I had managed to keep my pack weight under 53 pounds this year. The extra eight or nine pounds over last year’s trip was a product of going solo and my increasing enthusiasm for photography. Five or six pounds of camera gear made drilling holes into my toothbrush handle a moot point! I did however throw out my fishing vest and instead converted a Pacific Whale Foundation multi-pocketed shirt into a lightweight alternative.
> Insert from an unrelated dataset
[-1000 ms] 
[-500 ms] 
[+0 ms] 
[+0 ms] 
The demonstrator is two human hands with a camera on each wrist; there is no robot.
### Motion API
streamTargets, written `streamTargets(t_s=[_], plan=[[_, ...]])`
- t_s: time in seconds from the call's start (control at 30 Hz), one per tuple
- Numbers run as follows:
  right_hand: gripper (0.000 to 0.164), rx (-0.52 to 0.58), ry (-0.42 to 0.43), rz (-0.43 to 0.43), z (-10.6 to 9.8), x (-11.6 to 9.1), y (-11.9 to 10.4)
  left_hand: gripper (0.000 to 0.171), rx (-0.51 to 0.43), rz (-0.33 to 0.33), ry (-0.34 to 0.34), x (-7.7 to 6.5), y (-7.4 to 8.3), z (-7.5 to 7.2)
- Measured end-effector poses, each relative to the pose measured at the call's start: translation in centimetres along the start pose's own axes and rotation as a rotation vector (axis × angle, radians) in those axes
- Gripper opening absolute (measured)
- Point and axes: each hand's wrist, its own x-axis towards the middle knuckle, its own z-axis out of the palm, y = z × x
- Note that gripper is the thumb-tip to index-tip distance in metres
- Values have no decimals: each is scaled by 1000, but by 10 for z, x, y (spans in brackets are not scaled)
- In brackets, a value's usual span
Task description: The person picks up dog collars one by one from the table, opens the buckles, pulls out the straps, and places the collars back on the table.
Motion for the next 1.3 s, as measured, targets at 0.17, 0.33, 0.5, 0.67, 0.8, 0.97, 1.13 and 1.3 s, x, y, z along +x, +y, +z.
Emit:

High Desert to High Sierra: Taboose Creek Pass
Having done Shepherd Pass last year, I had targeted Taboose for similar reasons. These lower altitude passes provide access into the heart of remote basins within the Eastern escarpment saving an additional day of travel. I also find acclimating to the higher altitudes less a shock to my sea-level lifestyle when starting at the lower elevations as compared to the more popular higher elevation alternative entrances. My goal the first day was to crest Taboose Pass and set up camp along the shores of Bench Lake for my first two nights of what would be a planned seven-day adventure.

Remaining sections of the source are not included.